The TRAIN Act adds a new section (§514) to Title 17 that lets a copyright owner (or an authorized agent) ask a U.S. district court clerk to issue a subpoena to an AI developer for copies of, or records sufficient to identify, the copyrighted works the developer used to train a generative artificial intelligence model. The requester must file a proposed subpoena plus a sworn declaration stating a subjective good-faith belief that the owner’s works were used and that the materials will be used only to protect the owner’s rights.
If the request and declaration are in proper form, the clerk must promptly issue the subpoena and the developer must expeditiously disclose the requested records; refusal triggers a rebuttable presumption that the developer made copies.

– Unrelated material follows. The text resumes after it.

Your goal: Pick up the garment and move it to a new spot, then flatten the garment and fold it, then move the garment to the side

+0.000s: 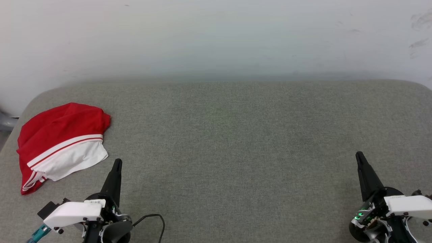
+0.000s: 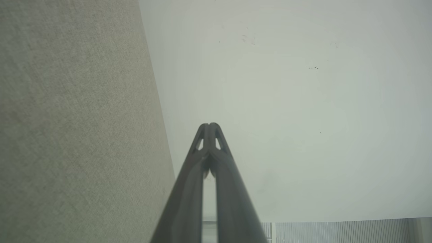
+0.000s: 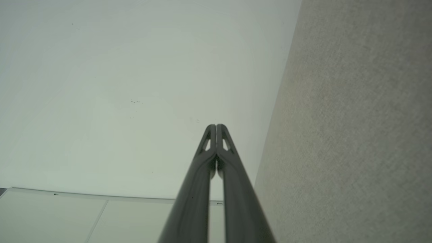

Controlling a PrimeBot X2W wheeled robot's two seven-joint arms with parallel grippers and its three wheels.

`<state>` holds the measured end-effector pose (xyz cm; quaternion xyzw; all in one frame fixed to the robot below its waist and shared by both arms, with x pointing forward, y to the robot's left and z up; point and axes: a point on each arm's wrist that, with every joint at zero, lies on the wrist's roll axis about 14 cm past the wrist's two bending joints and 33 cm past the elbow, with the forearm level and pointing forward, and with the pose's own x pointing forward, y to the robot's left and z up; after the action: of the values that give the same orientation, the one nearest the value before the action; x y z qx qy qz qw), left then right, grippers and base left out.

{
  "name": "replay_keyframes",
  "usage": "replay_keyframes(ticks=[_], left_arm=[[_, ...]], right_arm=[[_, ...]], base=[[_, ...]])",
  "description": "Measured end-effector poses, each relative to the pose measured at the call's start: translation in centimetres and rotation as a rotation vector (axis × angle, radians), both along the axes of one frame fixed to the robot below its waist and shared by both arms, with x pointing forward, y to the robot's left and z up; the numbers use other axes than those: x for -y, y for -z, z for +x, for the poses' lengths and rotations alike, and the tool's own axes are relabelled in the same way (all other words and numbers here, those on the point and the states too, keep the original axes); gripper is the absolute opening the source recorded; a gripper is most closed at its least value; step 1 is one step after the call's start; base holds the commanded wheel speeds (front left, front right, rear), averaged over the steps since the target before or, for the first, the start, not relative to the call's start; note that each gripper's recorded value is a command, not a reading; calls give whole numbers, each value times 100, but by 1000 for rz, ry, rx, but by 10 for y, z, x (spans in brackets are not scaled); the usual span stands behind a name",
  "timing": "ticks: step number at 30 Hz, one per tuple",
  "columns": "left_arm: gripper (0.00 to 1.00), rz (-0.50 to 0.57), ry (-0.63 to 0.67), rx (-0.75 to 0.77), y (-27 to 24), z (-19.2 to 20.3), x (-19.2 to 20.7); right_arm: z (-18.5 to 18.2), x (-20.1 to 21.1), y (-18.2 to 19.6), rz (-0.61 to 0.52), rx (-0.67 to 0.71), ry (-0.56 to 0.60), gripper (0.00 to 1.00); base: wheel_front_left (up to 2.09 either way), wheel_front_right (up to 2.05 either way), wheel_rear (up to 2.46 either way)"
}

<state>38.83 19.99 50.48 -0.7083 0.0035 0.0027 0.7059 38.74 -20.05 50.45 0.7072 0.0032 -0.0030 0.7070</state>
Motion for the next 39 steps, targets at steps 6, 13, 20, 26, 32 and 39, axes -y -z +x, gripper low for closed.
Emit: replay_keyframes(ticks=[6,13,20,26,32,39], left_arm=[[0,0,1,0,0,0,0],[100,0,1,-1,0,0,0],[100,-4,-8,-94,31,-15,0],[100,22,-29,-87,29,-15,-2],[100,70,-56,-86,28,-17,-8],[100,158,-113,-99,30,-21,-25]], right_arm=[[0,0,0,0,0,0,0],[0,0,0,0,-1,0,100],[-14,0,30,2,-89,7,100],[-14,-1,30,-32,-93,15,100],[-14,1,31,-109,-97,30,100],[-14,11,24,-247,-85,60,100]], base=[[0,0,0],[0,0,0],[0,0,0],[0,0,0],[0,0,0],[0,0,0]])
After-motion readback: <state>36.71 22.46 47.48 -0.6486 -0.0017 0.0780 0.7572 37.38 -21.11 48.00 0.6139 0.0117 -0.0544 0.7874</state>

Practically, the bill creates a fast, statutory pathway for rights-holders to discover whether particular works were incorporated into training datasets. That lowers the evidentiary barrier for copyright investigations but also raises operational, confidentiality, trade-secret, and privacy issues for developers, dataset curators, and public agencies involved in model training.
At a Glance
What It Does
Creates §514 in the Copyright Act allowing a copyright owner to file a proposed subpoena and sworn declaration with a district court clerk to compel a developer to produce training material copies or records identifying works used to train generative AI models. The clerk must issue the subpoena if it is in proper form and the developer must disclose expeditiously.
Who It Affects
Developers of generative AI models (including private companies, third‑party dataset curators, and state or local government agencies), copyright owners and their agents, courts handling subpoena enforcement, and entities that host or supply training datasets.
Why It Matters
This is the first federal statutory subpoena mechanism targeted at AI training datasets under the Copyright Act; it materially lowers the cost and evidentiary hurdle for rights-holders to investigate model training, while pushing confidentiality, trade‑secret, and procedural conflicts into judicial enforcement and protective-order practice.
More articles like this one.
A weekly email with all the latest developments on this topic.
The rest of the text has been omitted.